Every line below between the one holding "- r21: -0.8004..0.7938" and the one holding "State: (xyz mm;", inclusive, should be copied exactly, and no other line.
_____
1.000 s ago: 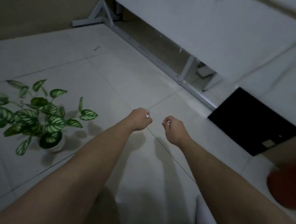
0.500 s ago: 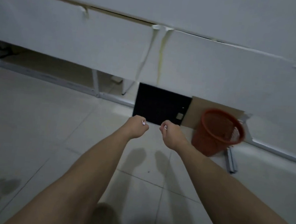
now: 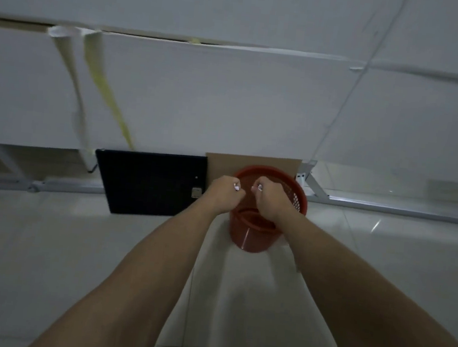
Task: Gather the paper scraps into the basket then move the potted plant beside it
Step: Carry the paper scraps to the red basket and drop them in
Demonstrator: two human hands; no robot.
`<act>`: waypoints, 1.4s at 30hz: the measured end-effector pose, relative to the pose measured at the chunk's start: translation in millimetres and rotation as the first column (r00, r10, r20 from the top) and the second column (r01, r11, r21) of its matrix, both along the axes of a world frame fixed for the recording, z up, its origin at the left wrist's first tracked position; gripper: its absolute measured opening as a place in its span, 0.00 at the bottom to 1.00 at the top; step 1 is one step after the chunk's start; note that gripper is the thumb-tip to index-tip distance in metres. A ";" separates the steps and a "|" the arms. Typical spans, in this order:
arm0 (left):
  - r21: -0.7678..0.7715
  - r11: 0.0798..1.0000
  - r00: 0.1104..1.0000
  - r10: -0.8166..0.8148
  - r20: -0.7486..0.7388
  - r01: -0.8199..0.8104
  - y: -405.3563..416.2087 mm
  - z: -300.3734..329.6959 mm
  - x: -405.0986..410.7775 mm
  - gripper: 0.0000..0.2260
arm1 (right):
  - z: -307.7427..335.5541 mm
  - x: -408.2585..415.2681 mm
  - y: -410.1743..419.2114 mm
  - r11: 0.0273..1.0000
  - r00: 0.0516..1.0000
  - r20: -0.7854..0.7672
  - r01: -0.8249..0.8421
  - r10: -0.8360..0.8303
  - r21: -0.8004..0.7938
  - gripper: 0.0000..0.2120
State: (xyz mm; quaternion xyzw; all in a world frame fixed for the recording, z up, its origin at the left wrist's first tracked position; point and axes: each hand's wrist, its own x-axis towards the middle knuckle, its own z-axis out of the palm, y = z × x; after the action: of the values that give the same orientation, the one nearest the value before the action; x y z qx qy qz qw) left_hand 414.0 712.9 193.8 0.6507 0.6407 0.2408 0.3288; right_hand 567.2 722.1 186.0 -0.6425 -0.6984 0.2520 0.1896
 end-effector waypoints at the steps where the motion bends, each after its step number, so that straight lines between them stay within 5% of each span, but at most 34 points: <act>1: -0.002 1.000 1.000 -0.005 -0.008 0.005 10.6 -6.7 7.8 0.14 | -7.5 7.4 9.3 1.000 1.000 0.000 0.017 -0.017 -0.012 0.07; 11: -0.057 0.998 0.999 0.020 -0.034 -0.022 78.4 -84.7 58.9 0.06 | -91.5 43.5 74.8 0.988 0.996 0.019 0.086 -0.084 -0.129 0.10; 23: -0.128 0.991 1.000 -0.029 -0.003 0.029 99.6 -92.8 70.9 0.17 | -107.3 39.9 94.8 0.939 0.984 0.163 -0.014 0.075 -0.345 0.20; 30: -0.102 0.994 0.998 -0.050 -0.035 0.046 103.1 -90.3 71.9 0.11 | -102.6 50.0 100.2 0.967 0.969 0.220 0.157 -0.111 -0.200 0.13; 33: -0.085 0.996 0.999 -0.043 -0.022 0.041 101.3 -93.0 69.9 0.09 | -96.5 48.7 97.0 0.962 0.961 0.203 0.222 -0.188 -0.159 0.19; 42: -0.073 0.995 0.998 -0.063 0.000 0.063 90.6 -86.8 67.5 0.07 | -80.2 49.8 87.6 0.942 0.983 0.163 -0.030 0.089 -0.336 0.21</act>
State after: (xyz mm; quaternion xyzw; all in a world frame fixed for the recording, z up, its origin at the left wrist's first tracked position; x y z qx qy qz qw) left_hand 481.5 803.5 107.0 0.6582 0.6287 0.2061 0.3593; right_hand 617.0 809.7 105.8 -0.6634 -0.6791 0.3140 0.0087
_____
**Task solution**
  - r21: -0.8004..0.7938
  - gripper: 0.0000..0.2120
State: (xyz mm; quaternion xyzw; all in a world frame fixed for the recording, z up, its origin at the left wrist's first tracked position; point and axes: each hand's wrist, its own x-axis towards the middle knuckle, its own z-axis out of the palm, y = z × x; after the action: of the values that give the same orientation, the one nearest the value before the action; x y z qx qy qz qw) left_hand 414.0 712.9 193.8 0.6507 0.6407 0.2408 0.3288; right_hand 567.2 722.1 186.0 -0.6425 -0.6984 0.2520 0.1896

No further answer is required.